Le Promeneur du champ de Mars : La dernière conversation
Le Promeneur du champ de Mars, de Robert Guédiguian, met en scène l’extraordinaire Michel Bouquet dans le rôle de François Mitterrand au seuil de la mort.
En signant Le Promeneur du champ de Mars, Robert Guédiguian et son coscénariste Gilles Tauraud ne prétendent pas à la vérité puisque le livre dont ils s’inspirent, Le Dernier Mitterrand, est lui-même une interprétation subjective des faits. Par ailleurs, cette biographie de Georges-Marc Benamou, ex-rédacteur en chef du magazine Globe personnifié avec conviction par Jalil Lespert, a fait scandale lors de sa sortie en janvier 1997, soit un an après la mort de Mitterrand, notamment à cause d’un passage où l’ex-président se délecte d’ortolans, espèce en voie de disparition, lors d’un réveillon.

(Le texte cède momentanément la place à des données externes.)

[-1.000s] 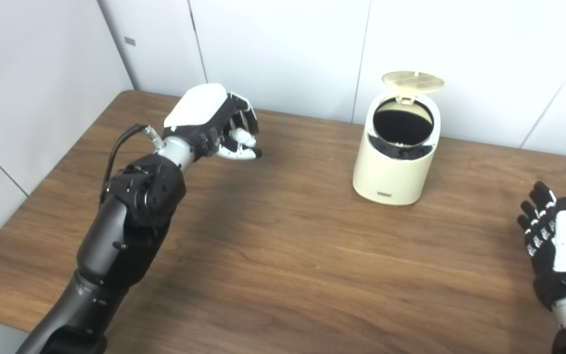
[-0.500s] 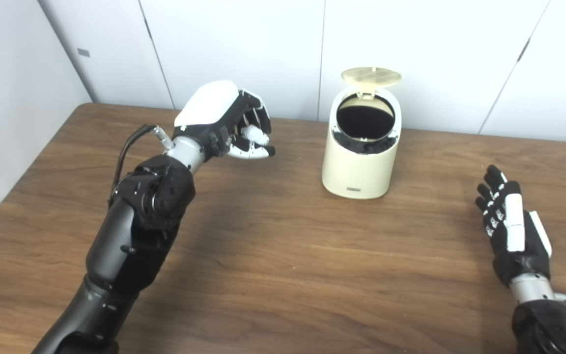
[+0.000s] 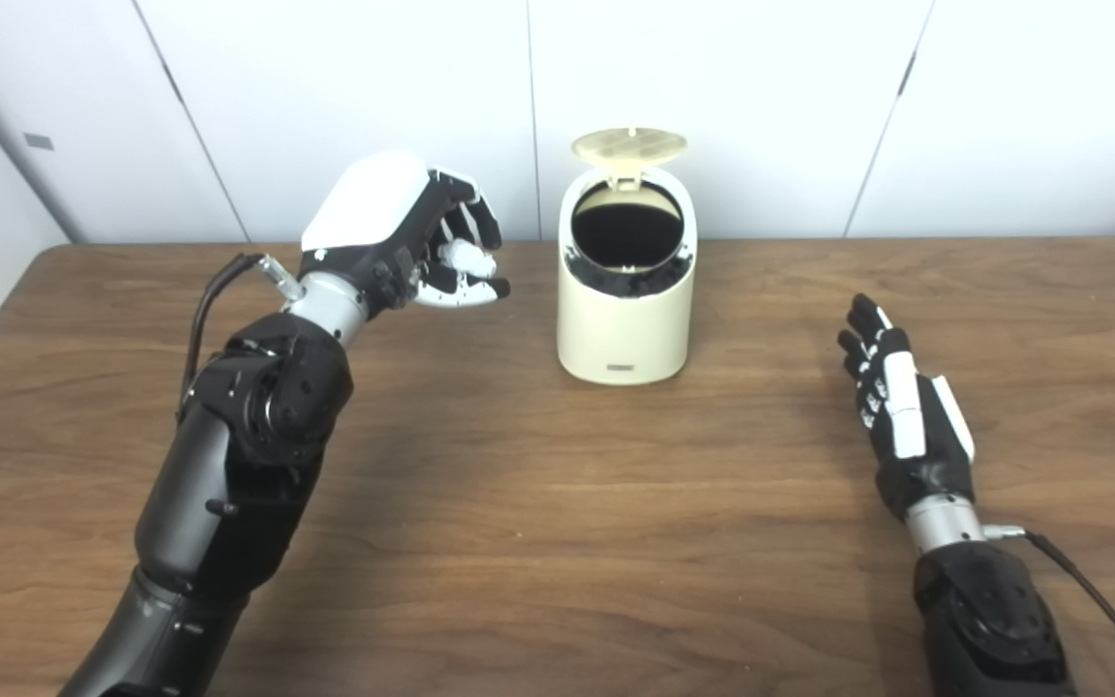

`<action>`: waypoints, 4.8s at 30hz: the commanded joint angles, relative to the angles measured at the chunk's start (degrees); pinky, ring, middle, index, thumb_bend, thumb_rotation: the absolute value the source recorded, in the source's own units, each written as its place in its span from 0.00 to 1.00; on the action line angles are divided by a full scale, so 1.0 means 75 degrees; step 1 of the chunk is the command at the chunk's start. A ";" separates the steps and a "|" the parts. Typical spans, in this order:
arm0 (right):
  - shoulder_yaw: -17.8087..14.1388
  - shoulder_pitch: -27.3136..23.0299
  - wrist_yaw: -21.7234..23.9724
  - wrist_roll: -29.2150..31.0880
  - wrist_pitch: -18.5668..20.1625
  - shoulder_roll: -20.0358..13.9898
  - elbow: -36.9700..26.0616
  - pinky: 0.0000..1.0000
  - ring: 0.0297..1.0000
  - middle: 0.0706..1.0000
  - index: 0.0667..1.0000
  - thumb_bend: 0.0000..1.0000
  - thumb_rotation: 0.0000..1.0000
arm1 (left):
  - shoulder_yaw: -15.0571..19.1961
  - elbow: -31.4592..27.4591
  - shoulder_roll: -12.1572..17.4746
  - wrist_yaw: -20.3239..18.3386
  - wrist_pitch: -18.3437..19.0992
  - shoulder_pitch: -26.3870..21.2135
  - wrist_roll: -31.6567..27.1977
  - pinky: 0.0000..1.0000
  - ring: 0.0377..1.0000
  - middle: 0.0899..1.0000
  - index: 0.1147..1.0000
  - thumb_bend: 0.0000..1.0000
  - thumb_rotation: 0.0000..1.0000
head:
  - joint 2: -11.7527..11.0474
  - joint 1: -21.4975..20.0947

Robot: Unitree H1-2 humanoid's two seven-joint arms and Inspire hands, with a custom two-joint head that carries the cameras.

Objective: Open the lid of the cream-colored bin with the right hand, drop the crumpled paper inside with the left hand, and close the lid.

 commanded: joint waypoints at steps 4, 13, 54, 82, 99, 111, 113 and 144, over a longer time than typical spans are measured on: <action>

Délaissant pour la première fois ses acteurs fétiches et le Midi, Robert Guédiguian ne fait ni le procès du journaliste ni celui du politicien. Empreint d’émotion retenue, Le Promeneur relate les derniers jours d’un grand homme, qui se livre à de magnifiques réflexions sur la vie et la mort. En résulte un tête-à-tête fait de répliques si bien ciselées qu’elles donnent envie de revoir ce film comme on a envie de relire un recueil de grandes pensées.
L’une des grandes qualités du Promeneur du champ de Mars est d’éviter les excès propres au genre biographique. Ainsi, le réalisateur de Marius et Jeannette ne nous convie en aucun temps à un déboulonnage en règle d’un monument historique, pas plus qu’à une complaisante béatification d’un personnage politique. On effleure la vie personnelle de Mitterrand, on évoque son passé de résistant, mais c’est d’abord l’esprit de l’homme (et ses contradictions) que l’on salue avec respect.
Pour sa part, Michel Bouquet ne tombe ni dans la caricature ni dans la plate imitation; à l’instar d’un Hopkins (Nixon), d’un Ganz (La Chute) ou d’un Seymour Hoffman (Capote), l’extraordinaire acteur octogénaire s’efface derrière l’homme et compose avec une sensibilité remarquable un personnage plus vrai que nature. Toujours digne devant la mort, son Mitterrand est tour à tour suave, incisif et fragile. Du grand art.
Enfin, ceux qui connaissent très bien l’ex-président de la République française trouveront certes à redire de ce film; ceux qui ne connaissent que vaguement le politicien y découvriront un homme remarquable mais non sans défaut.